What you have to do
Word for word, repeat the data that follows. Do not include the pictures.
------------------------------------------------------------
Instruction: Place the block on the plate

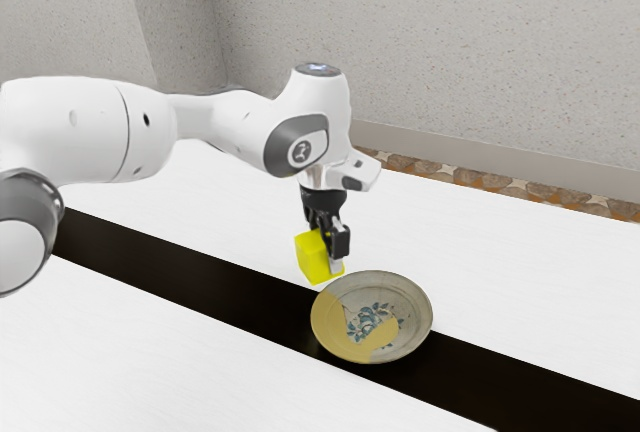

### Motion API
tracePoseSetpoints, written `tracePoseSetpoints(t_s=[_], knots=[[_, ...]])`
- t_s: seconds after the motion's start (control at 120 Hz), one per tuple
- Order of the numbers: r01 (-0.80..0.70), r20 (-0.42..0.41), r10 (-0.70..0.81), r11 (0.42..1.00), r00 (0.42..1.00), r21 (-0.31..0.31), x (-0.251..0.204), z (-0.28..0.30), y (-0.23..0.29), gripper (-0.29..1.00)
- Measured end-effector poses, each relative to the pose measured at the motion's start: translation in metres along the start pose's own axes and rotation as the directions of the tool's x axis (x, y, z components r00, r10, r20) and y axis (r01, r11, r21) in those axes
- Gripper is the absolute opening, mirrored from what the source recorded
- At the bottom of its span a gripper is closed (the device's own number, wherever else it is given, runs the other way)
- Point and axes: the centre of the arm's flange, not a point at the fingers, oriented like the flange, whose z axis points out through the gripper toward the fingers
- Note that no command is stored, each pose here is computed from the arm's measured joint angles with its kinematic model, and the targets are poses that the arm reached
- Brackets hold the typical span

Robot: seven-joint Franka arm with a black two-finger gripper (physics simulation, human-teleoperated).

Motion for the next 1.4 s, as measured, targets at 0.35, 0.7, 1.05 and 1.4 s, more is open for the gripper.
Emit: tracePoseSetpoints(t_s=[0.35,0.7,1.05,1.4], knots=[[-0.112,0.039,0.113,0.993,0.993,-0.043,0.034,0.034,0.086,0.43],[-0.120,0.027,0.121,0.992,0.992,-0.047,0.041,0.039,0.093,0.62],[0.041,0.037,-0.039,0.997,0.999,-0.059,-0.019,-0.029,0.000,0.69],[0.275,0.009,-0.275,0.961,0.961,-0.012,-0.114,-0.101,-0.129,0.70]])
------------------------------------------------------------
Task response
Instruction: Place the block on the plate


### Motion API
tracePoseSetpoints, written `tracePoseSetpoints(t_s=[_], knots=[[_, ...]])`
- t_s: seconds after the motion's start (control at 120 Hz), one per tuple
- Order of the numbers: r01 (-0.80..0.70), r20 (-0.42..0.41), r10 (-0.70..0.81), r11 (0.42..1.00), r00 (0.42..1.00), r21 (-0.31..0.31), x (-0.251..0.204), z (-0.28..0.30), y (-0.23..0.29), gripper (-0.29..1.00)
- Measured end-effector poses, each relative to the pose measured at the motion's start: translation in metres along the start pose's own axes and rotation as the directions of the tool's x axis (x, y, z components r00, r10, r20) and y axis (r01, r11, r21) in those axes
- Gripper is the absolute opening, mirrored from what the source recorded
- At the bottom of its span a gripper is closed (the device's own number, wherever else it is given, runs the other way)
- Point and axes: the centre of the arm's flange, not a point at the fingers, oriented like the flange, whose z axis points out through the gripper toward the fingers
- Note that no command is stored, each pose here is computed from the arm's measured joint angles with its kinematic model, and the targets are poses that the arm reached
- Brackets hold the typical span

Robot: seven-joint Franka arm with a black two-finger gripper (physics simulation, human-teleoperated).

Motion for the next 1.4 s, as measured, targets at 0.35, 0.7, 1.05 and 1.4 s, more is open for the gripper.
Emit: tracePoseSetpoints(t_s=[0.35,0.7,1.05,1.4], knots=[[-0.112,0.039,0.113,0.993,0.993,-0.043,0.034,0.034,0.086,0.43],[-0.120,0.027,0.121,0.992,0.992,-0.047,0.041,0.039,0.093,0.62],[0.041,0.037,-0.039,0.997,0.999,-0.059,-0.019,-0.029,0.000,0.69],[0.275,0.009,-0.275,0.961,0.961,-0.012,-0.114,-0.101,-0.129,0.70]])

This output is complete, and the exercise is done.